It is, as my colleague Matt Burt put it earlier today, a poignant time of the year for rally fans, as we remember not only the world titles of Colin McRae and Richard Burns but also, sadly, the death of the Englishman through a brain tumour precisely four years to the day after he claimed the sport’s top prize.

My own thoughts fly back to a quiet Monday afternoon in the office of weekly motorsport title Autosport in late 2003. I was pretty much done piecing together the rally news for that week’s issue when the phone rang. It was Claire Caudwell from the CSS management firm that represented Richard Burns, calling to inform me that her man would “like a chat”.

Calls like this are not received lightly. More than their F1 counterparts, rally journalists rely on direct access to the drivers (I once befuddled Autosport’s F1 man by informing him that I had all of the top drivers’ mobile numbers; he didn’t even have Michael Schumacher’s PA’s number). So when a top man like Richard calls you in for an audience, it’s normally to deliver a dressing down for mis-quoting him or getting a fact wrong in a report. I’d had my fair share of chewings – and not just from Burnsie.

Still, the request for an interview was slightly odd. “He wants to go over Rally Catalunya,” said Claire. “Can you come to his place in London, say, tomorrow morning?”

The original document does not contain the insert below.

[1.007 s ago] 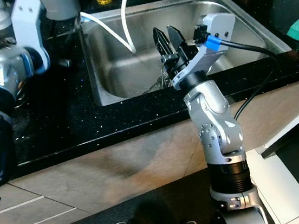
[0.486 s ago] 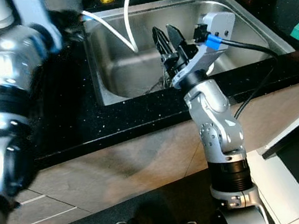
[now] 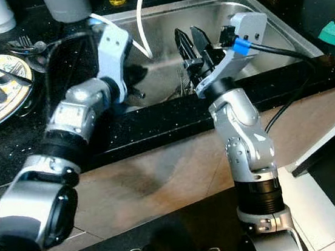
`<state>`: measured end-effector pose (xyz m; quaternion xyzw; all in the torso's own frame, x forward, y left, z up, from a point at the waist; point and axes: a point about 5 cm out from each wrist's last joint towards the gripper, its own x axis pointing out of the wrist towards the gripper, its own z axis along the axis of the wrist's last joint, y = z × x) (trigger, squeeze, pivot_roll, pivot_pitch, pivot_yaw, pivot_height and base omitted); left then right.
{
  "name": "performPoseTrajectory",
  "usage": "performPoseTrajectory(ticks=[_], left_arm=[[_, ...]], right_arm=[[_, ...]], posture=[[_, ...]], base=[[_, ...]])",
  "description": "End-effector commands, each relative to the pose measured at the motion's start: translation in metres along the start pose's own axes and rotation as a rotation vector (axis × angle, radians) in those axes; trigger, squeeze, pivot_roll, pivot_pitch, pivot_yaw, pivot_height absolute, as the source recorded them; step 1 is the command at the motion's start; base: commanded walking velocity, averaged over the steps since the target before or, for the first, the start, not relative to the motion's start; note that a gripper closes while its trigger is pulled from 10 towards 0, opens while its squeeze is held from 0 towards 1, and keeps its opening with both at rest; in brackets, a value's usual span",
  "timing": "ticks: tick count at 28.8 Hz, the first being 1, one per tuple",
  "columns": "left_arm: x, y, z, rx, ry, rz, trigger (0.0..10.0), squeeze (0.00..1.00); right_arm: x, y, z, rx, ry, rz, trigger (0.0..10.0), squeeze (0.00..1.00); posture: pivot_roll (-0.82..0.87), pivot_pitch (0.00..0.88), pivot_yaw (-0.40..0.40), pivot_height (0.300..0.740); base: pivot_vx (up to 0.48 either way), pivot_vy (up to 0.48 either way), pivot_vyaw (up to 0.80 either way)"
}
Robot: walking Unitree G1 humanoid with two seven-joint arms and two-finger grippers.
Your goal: Kitchen organization
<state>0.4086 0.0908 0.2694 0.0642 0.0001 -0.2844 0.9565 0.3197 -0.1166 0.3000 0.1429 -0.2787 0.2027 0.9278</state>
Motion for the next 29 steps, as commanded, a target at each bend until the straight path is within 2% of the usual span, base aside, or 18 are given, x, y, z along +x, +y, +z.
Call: performPoseTrajectory(ticks=[1,2,3,4,6,8,11,13,14,16,17,19,20,21,24,25,27,29], left_arm=[[-0.008,0.002,0.023,-0.060,-0.190,-0.003,10.0,0.81],[-0.008,0.002,0.023,-0.060,-0.190,-0.003,10.0,0.81],[-0.013,0.006,0.034,-0.070,-0.272,0.007,10.0,0.81],[-0.020,0.011,0.046,-0.088,-0.350,0.030,10.0,0.00],[-0.036,0.018,0.059,-0.087,-0.425,0.066,10.0,0.00],[-0.036,0.018,0.059,-0.087,-0.425,0.066,10.0,0.00],[-0.052,0.014,0.061,-0.050,-0.426,0.057,10.0,0.00],[-0.067,0.003,0.052,0.011,-0.350,0.020,10.0,0.00],[-0.073,-0.003,0.044,0.005,-0.285,-0.003,10.0,0.00],[-0.077,-0.007,0.038,-0.007,-0.243,-0.019,10.0,0.00],[-0.077,-0.007,0.038,-0.007,-0.243,-0.019,10.0,0.00],[-0.085,-0.018,0.013,-0.022,-0.091,-0.004,10.0,0.00],[-0.085,-0.018,0.013,-0.022,-0.091,-0.004,10.0,0.00],[-0.094,-0.017,0.004,-0.014,-0.047,0.046,10.0,0.00],[-0.110,0.007,0.001,0.002,-0.027,0.229,10.0,0.00],[-0.110,0.007,0.001,0.002,-0.027,0.229,10.0,0.00],[-0.117,0.042,0.001,-0.022,-0.006,0.431,10.0,0.00],[-0.120,0.064,0.000,-0.056,0.024,0.569,10.0,0.00]], right_arm=[[-0.003,-0.002,0.001,-0.011,-0.011,-0.001,10.0,0.00],[-0.003,-0.002,0.001,-0.011,-0.011,-0.001,10.0,0.00],[-0.002,-0.002,0.000,-0.011,-0.011,0.003,10.0,0.00],[-0.002,-0.002,0.000,-0.012,-0.011,0.006,10.0,0.00],[-0.003,-0.002,0.000,-0.015,-0.012,0.006,10.0,0.00],[-0.003,-0.002,0.000,-0.015,-0.012,0.006,10.0,0.00],[-0.005,-0.002,-0.001,-0.020,-0.010,0.000,10.0,0.00],[-0.009,-0.004,-0.002,-0.032,-0.008,-0.019,10.0,0.00],[-0.012,-0.004,-0.002,-0.046,-0.009,-0.033,10.0,0.00],[-0.013,-0.005,-0.002,-0.055,-0.011,-0.041,10.0,0.00],[-0.013,-0.005,-0.002,-0.055,-0.011,-0.041,10.0,0.00],[-0.018,-0.003,-0.002,-0.115,-0.010,-0.045,10.0,0.00],[-0.018,-0.003,-0.002,-0.115,-0.010,-0.045,10.0,0.00],[-0.020,-0.002,-0.001,-0.128,-0.011,-0.046,10.0,0.00],[-0.022,-0.003,0.000,-0.128,-0.011,-0.051,10.0,0.00],[-0.022,-0.003,0.000,-0.128,-0.011,-0.051,10.0,0.00],[-0.020,-0.005,-0.001,-0.119,-0.012,-0.054,10.0,0.00],[-0.017,-0.007,0.001,-0.118,-0.017,-0.056,10.0,0.00]], posture=[[0.13,0.156,-0.014,0.740],[0.13,0.156,-0.014,0.740],[0.13,0.154,-0.014,0.740],[0.13,0.147,-0.014,0.740],[0.14,0.139,-0.014,0.740],[0.14,0.139,-0.014,0.740],[0.14,0.132,-0.015,0.740],[0.15,0.125,-0.012,0.740],[0.15,0.123,-0.010,0.740],[0.15,0.121,-0.008,0.740],[0.15,0.121,-0.008,0.740],[0.19,0.115,-0.008,0.740],[0.19,0.115,-0.008,0.740],[0.19,0.117,-0.011,0.740],[0.19,0.112,-0.022,0.740],[0.19,0.112,-0.022,0.740],[0.20,0.107,-0.030,0.740],[0.20,0.107,-0.032,0.740]], base=[[0.000,0.000,0.00],[0.000,0.000,0.00],[0.000,0.000,0.00],[0.000,0.000,0.00],[0.000,0.000,0.00],[0.000,0.000,0.00],[0.000,0.000,0.00],[0.000,0.000,0.00],[0.000,0.000,0.00],[0.000,0.000,0.00],[0.000,0.000,0.00],[0.000,0.000,0.00],[0.000,0.000,0.00],[0.000,0.000,0.00],[0.000,0.000,0.00],[0.000,0.000,0.00],[0.000,0.000,0.00],[0.000,0.000,0.00]])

Now it made a little more sense. Burnsie had been, frankly, pretty poor during the most recent round of the series, running in the bottom half of the top 10 before crashing out without much of an explanation on the final day. It was a stark contrast with his drive on the same event 12 months earlier, when he'd kept Peugeot's renowned asphalt specialist Gilles Panizzi very honest throughout the three days. Richard's time with Peugeot Sport was coming to an end and while he was still one of four drivers who could go into the final round of the WRC, Rally GB, with a shot at the title, he clearly wanted to reassert himself after an unusually poor run in Spain.

So at some ungodly hour of the following day, I moseyed up to a smart, spacious apartment in Maida Vale to meet Richard. With Claire and his girlfriend watching TV in the background, he was in relaxed mode, but the steely determination and focus that I’d seen so often was clearly evident.

No, he did not have an explanation yet for why Catalunya had gone so badly. Yes, he was confident that switching back to Subaru to replace the retiring Tommi Mäkinen for the 2004 season was the right move. Yes, he was confident of a good display in the Welsh forests – especially if it happened to be foggy (for all his incredible natural ability, Colin McRae could never match his local rival when visibility dropped to a few yards).